A new whitepaper from Ericsson says that E-Band spectrum (70/80Ghz) will be the key to meeting future cell site capacity demands.
The paper says that in 2020 65% of all cell sites – excluding the major Asian markets of China, Japan, South Korea and Taiwan – will still be connected with microwave. With the top 20% of sites demanding 1Gbps connectivity, Ericsson thinks that E-Band connectivity could account for 20% of all new deployments by 2020, with traditional bands still accounting for 70 percent.
It says that E-Band will often be bonded with a lower (traditional) band link, to provide a large capacity low-availability link alongside a high-availability link operating at lower throughputs but configured to ensure connectivity for prioritised traffic.
The whitepaper says:
“A radio link installation using traditional frequency bands is capable of up to 300–500 Mbps with high availability (99.999 percent).
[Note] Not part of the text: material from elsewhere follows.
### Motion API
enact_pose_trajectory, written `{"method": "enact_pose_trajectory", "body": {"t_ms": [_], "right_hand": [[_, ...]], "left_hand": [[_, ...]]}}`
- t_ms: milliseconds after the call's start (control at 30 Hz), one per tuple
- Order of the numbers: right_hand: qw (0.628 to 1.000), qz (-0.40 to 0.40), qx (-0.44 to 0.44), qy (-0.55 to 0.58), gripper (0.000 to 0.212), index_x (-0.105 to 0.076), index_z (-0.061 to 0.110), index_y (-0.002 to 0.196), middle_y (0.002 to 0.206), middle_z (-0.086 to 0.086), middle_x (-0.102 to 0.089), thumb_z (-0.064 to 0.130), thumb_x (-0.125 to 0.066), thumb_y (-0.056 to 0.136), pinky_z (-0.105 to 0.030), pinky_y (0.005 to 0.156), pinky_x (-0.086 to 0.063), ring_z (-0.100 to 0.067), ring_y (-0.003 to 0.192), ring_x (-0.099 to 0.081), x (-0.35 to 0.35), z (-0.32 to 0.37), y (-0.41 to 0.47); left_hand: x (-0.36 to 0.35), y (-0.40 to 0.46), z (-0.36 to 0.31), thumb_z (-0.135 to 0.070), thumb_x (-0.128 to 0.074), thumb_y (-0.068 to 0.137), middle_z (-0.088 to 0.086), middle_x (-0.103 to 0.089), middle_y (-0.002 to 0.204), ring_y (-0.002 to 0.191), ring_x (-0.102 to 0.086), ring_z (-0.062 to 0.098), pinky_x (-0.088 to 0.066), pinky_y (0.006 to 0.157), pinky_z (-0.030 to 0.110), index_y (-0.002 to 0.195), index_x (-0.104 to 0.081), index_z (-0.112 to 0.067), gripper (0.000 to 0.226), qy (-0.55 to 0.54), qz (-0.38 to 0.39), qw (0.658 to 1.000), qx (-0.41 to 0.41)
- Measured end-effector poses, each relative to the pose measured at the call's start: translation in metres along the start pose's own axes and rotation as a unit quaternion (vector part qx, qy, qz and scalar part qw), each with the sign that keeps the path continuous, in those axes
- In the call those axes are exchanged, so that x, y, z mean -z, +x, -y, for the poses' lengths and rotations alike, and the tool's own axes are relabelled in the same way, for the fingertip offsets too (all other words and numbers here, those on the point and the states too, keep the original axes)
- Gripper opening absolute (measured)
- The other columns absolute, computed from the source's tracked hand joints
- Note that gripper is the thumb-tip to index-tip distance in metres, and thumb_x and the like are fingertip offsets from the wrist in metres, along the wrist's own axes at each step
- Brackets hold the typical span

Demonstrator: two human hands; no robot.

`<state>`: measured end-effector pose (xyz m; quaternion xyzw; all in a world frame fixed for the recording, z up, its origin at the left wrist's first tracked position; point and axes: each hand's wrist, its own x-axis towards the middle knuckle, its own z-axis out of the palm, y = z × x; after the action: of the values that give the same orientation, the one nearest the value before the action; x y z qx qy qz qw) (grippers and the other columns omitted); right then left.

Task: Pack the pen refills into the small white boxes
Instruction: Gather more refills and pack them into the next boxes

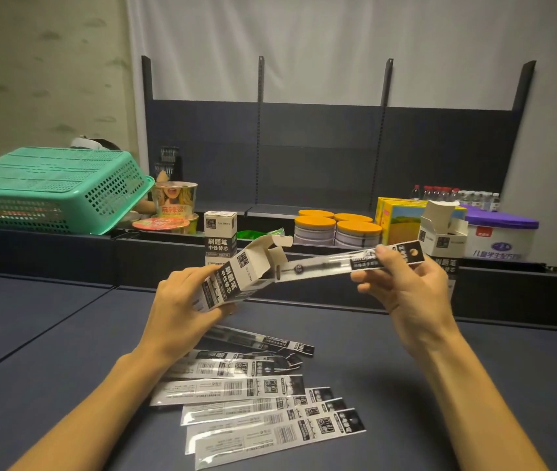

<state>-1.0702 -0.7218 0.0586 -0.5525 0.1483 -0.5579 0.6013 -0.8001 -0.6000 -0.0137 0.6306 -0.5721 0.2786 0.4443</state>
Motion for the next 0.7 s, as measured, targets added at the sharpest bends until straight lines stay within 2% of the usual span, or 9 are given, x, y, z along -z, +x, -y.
{"method": "enact_pose_trajectory", "body": {"t_ms": [133, 200, 333, 467, 567, 700], "right_hand": [[0.999, -0.006, 0.032, -0.02, 0.009, -0.055, 0.007, 0.088, 0.072, -0.009, -0.068, 0.014, -0.059, 0.092, -0.028, 0.053, -0.057, -0.026, 0.065, -0.072, -0.002, -0.001, -0.002], [0.998, -0.006, 0.044, -0.042, 0.009, -0.055, 0.006, 0.088, 0.074, -0.012, -0.069, 0.013, -0.059, 0.092, -0.028, 0.053, -0.057, -0.029, 0.068, -0.073, -0.004, -0.002, -0.004], [0.996, -0.004, 0.056, -0.075, 0.01, -0.054, 0.003, 0.088, 0.077, -0.018, -0.069, 0.01, -0.059, 0.092, -0.027, 0.051, -0.056, -0.029, 0.066, -0.072, -0.009, -0.004, -0.007], [0.996, 0.022, 0.046, -0.073, 0.01, -0.053, 0.003, 0.085, 0.07, -0.013, -0.068, 0.006, -0.06, 0.092, -0.03, 0.051, -0.056, -0.031, 0.065, -0.072, -0.014, -0.007, -0.009], [0.994, 0.048, 0.03, -0.091, 0.01, -0.054, -0.002, 0.085, 0.069, -0.016, -0.066, 0.002, -0.06, 0.091, -0.03, 0.049, -0.056, -0.03, 0.059, -0.071, -0.019, -0.013, -0.011], [0.986, 0.089, -0.011, -0.139, 0.011, -0.054, -0.006, 0.085, 0.062, -0.02, -0.062, 0.0, -0.062, 0.09, -0.03, 0.042, -0.053, -0.027, 0.049, -0.066, -0.024, -0.027, -0.013]], "left_hand": [[0.0, 0.0, 0.0, -0.041, -0.077, 0.068, 0.002, -0.065, 0.111, 0.098, -0.051, 0.01, -0.041, 0.081, 0.031, 0.122, -0.059, -0.014, 0.063, -0.005, 0.001, 1.0, -0.003], [-0.001, -0.001, 0.001, -0.044, -0.078, 0.07, 0.004, -0.066, 0.111, 0.099, -0.051, 0.011, -0.039, 0.082, 0.029, 0.123, -0.059, -0.014, 0.064, -0.003, 0.004, 1.0, -0.007], [-0.001, -0.001, 0.001, -0.044, -0.076, 0.069, 0.001, -0.065, 0.112, 0.1, -0.049, 0.008, -0.032, 0.083, 0.02, 0.123, -0.058, -0.016, 0.064, 0.009, 0.007, 1.0, -0.018], [-0.002, -0.001, 0.002, -0.04, -0.075, 0.066, 0.001, -0.065, 0.114, 0.103, -0.051, 0.013, -0.037, 0.082, 0.03, 0.125, -0.055, -0.021, 0.065, 0.013, 0.011, 0.999, -0.027], [-0.003, -0.001, 0.004, -0.038, -0.078, 0.065, 0.002, -0.064, 0.114, 0.104, -0.054, 0.018, -0.041, 0.084, 0.036, 0.123, -0.055, -0.022, 0.065, 0.022, 0.013, 0.999, -0.037], [-0.004, -0.002, 0.003, -0.032, -0.083, 0.063, 0.002, -0.064, 0.116, 0.106, -0.052, 0.016, -0.039, 0.084, 0.034, 0.121, -0.06, -0.017, 0.064, 0.036, 0.02, 0.997, -0.06]]}}
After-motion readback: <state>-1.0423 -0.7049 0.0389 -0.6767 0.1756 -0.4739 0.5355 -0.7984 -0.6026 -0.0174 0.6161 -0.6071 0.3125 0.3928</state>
In urban areas the hop length is often less than 1–4 km. By adding an E-band radio link with 250–750 MHz channels and combining it with the existing radio link, while using QoS mechanisms for prioritization, it is possible to boost capacity by an additional 500 Mbps to 5 Gbps. Having done this, it is possible to achieve 99.8–99.99 percent availability while still securing 99.999 percent availability for high priority traffic. The annual average of available traffic capacity will reach very close to the maximum for the bonded links, typically around 96–98 percent of the theoretical maximum peak capacity.”
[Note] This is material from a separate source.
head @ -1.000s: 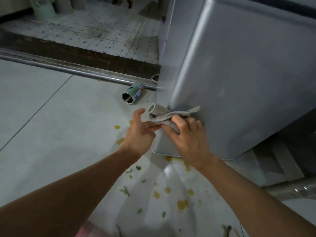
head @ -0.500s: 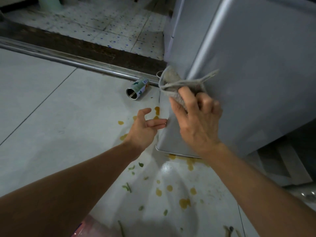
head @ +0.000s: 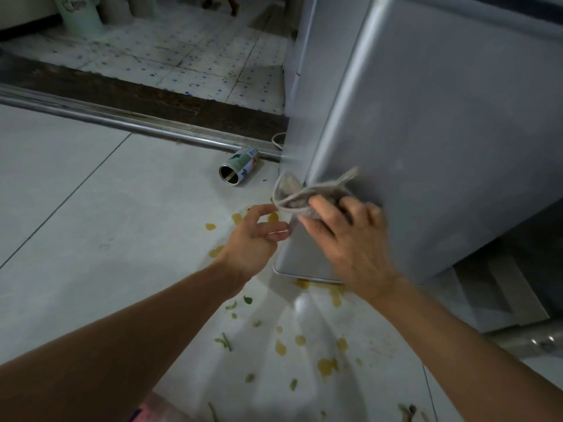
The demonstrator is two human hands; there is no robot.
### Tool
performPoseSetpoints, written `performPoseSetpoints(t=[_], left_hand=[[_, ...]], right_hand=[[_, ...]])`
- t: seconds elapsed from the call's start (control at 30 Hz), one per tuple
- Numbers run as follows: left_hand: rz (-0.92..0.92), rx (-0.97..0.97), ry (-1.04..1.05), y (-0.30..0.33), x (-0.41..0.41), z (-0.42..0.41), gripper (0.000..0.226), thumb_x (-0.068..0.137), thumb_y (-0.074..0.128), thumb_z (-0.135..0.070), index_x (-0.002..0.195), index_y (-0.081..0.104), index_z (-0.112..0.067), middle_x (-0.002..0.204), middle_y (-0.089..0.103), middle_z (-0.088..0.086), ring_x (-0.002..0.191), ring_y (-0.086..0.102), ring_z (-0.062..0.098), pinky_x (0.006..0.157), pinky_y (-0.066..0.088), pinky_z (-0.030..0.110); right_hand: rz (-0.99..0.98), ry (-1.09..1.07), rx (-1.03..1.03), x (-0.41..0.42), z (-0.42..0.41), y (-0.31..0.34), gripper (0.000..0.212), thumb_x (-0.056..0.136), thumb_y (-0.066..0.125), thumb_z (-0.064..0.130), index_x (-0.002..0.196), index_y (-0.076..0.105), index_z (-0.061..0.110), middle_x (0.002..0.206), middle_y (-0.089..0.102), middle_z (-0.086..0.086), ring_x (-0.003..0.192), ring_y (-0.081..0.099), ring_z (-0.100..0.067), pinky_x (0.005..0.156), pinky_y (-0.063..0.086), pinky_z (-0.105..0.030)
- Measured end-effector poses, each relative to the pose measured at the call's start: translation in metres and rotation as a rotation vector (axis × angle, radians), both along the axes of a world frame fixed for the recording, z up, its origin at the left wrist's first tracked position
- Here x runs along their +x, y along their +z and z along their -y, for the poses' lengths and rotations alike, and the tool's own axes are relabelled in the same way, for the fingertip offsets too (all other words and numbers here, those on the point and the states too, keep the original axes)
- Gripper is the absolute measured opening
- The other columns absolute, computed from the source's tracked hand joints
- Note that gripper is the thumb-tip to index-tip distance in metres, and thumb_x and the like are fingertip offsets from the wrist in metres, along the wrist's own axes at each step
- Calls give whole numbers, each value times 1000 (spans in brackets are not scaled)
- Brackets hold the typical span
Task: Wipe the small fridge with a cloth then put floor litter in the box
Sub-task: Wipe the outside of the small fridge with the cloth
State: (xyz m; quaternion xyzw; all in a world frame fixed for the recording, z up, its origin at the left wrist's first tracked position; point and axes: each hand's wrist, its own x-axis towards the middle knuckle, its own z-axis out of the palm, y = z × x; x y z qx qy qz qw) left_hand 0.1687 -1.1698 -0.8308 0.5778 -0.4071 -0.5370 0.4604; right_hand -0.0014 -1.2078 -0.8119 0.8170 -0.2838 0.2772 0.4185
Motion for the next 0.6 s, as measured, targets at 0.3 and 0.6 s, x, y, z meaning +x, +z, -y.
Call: performPoseSetpoints(t=[0.3, 0.6], left_hand=[[190, -108, 186, -4, -35, -1, 51, 74, 45, 18, 111, 53, -16, 112, 62, 0, 107, 56, 9, 77, 42, 12], [399, -156, 181, 7, -55, -18, 56, 75, 52, 10, 121, 44, -22, 125, 50, -6, 115, 49, 9, 87, 39, 25]], right_hand=[[-36, 130, 60, -46, 15, -41, 16, 83, 68, 19, 94, 64, 30, 120, 46, 10, 102, 45, -19, 79, 32, -37], [-153, 71, 124, -85, 11, -10, 24, 91, 55, 15, 105, 69, 29, 120, 49, 1, 100, 60, -20, 78, 38, -36]])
Another application for E-Band discussed in the paper is fronthaul for C-RAN deployments. Here, Ericsson claims that lossless CPRI compression implemented by the RAN vendor (fronthaul must be controlled by the RAN not the backhaul link node) will mean that 2.5Gbps links will be enough to support a single sector site with carrier aggregation. Multiple-sector support may be more of an issue – as link bandwidths increase linearly – meaning a three sector site will require an under-utilised 10Gbps link.
However, the paper notes the likely future impact of 5G and NFV developing in tandem. 5G’s lower latencies will mean that the radio element will need to be close to the antenna, while NFV will mean some centralisation of functions. That could lead to an architectural change: “There will most likely be another type of internal interface between the central part and the part close to the antenna. This interface will not be a CPRI as it is known today.” This, combined with the ability to compress CPRI means the need for higher capacities in the frontgaul (ie above 2.5GHz) is not that urgent, the paper concludes.